Language Model Zoo 🦍


(Vladislav) #310

Hi everyone!
I have started to train an AWD LSTM model using v1 of fastai. While I was completely fascinated by the ease of use (it took, like, 5 lines of code to get started) and flexibility of the framework, I have been running into technical problems. I mostly use default parameters, only tweaking Adam’s betas and the learning rate, my corpus is 110 million tokens split 90/10 into train/validation. The first epoch goes on mostly fine, though memory utilization of GPU is around 99% from start, but when I start another epoch, I get Cuda OOM error. This prevents me from using cyclical learning rates. Sometimes I get OOM at the end of the first epoch. Cutting down on bptt leads to slower convergence (and probably worse outcome).
Did anyone have this problem and found a solution? My setup is a deep learning image on GCP with K80 (12Gb).


(Ertan Dogrultan) #311

I was just looking into doing this for Turkish. Glad to have found this thread.


(Thomas Chambon) #312

You can lower the batch size. The training will be longer, but with the good size, you should not have memory errors.


(Piotr Czapla) #313

OOM at the end of the first epoch may be caused by too large batch size. Validation does not use sampled softmax so it has larger memory requirement. In original ULMFiT scripts the batch size was cut 5 times for validation

    trn_dl = LanguageModelLoader(trn_lm, bs, bptt, batch_sets=batch_sets)
    val_dl = LanguageModelLoader(val_lm, bs//5 if sampled else bs, bptt, batch_sets=1)

Because of that.


(Piotr Czapla) #314

@anz9990
Awesome work! Do you know what is the STOA for Japanese IMDB?

If you are above or near STOA can you share your weights and point me the the publication that shows what is the current stoa on imdb?

It would be awesome if you would update the wiki thread above with your findings by start a new thread like ULMFiT - Japanese and putting your SOTA and your results in a table. Here is an example


(Asir Saeed) #315

Thanks! All I really did was use the lesson notebook and make a few changes for my dataset :wink:
There isn’t a Japanese IMDB dataset, the one I used was from Yahoo Movie Reviews that someone kindly put on their repository.

This is the latest publication I’ve found on Japanese sentiment classification. I guess since I’m around 90-91% I’m pretty close to SOTA but its really not comparable because they are using a different dataset.

The datasets they are using for benchmarks are available for download after being subject to an application review by the research organization that curates them. And they only accept applications if you are a researcher at a University/Research Institution. Since I’m not I can’t get access to it.

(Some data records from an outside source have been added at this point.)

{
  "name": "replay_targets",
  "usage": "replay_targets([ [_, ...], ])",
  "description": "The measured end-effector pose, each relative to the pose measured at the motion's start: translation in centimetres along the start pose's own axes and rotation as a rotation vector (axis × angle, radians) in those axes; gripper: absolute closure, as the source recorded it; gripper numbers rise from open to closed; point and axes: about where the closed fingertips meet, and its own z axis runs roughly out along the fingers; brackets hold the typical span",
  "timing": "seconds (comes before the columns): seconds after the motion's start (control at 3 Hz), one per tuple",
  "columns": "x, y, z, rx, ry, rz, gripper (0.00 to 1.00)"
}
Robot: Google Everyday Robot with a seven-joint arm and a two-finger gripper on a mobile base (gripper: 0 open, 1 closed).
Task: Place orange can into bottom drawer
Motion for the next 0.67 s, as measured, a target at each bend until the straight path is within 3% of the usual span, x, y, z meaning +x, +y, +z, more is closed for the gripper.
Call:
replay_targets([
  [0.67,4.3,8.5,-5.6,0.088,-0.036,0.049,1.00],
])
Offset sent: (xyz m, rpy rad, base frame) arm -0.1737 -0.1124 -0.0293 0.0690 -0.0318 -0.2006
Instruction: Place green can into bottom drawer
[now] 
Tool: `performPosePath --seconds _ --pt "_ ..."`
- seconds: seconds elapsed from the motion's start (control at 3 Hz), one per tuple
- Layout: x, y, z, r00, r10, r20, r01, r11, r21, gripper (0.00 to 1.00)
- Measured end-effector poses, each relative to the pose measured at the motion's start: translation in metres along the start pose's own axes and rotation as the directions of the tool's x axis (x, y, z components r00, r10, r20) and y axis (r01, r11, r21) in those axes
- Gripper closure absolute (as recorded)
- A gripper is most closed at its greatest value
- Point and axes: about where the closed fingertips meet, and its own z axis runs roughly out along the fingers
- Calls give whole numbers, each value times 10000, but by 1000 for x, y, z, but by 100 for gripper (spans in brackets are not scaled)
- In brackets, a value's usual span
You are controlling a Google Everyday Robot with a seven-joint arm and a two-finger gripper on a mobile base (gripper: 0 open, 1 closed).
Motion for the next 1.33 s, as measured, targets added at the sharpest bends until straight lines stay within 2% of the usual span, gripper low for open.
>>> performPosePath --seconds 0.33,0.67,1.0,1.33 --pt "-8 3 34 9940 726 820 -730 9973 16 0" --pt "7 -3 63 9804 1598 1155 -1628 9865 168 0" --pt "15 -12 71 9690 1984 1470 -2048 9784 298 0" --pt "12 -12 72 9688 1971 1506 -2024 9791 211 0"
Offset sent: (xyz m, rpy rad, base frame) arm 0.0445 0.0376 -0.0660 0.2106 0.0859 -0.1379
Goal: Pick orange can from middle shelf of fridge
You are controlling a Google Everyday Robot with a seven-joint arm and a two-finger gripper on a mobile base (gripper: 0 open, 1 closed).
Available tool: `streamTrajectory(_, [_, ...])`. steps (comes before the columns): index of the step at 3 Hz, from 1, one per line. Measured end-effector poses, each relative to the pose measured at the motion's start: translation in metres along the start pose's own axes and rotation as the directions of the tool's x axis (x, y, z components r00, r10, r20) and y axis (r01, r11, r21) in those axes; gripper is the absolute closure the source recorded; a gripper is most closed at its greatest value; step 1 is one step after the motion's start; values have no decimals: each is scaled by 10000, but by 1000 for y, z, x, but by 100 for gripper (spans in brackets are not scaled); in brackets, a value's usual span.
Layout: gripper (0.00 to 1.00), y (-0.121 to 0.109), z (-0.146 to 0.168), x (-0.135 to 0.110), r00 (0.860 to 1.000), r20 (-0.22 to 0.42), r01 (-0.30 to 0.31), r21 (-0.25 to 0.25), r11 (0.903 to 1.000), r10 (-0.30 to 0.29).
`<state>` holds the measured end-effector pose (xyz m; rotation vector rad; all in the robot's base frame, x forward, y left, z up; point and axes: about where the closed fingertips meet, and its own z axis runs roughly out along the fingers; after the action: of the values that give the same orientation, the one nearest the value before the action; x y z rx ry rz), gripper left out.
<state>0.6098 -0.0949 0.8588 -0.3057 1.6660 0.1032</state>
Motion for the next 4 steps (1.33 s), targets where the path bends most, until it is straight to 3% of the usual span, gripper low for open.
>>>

I can share the weights for this model and the ja-wiki language model that I trained for transfer learning if that’s useful.


(Piotr Czapla) #316

@cstorm125 can you create a thread for Thai results and post them in the wiki thread above similar to other languages that are either done or are work in progress? So that ppl can quickly check where we are and join on the languages where the work is still on going?


(Charin) #317

Done


(Piotr Czapla) #318

I had a look, the request form is quite long ! We have the same in polish there is one org. that has the largest dataset of polish sentences but they don’t give access to ppl because of legal stuff. Fortunately, they offered to run our models on their data and maybe publish weights, which is good enough for me.

Maybe you can try to drop them an email? I would do it for you but I’m afraid that given the fact that the whole website is in Japanse they won’t appreciate English :).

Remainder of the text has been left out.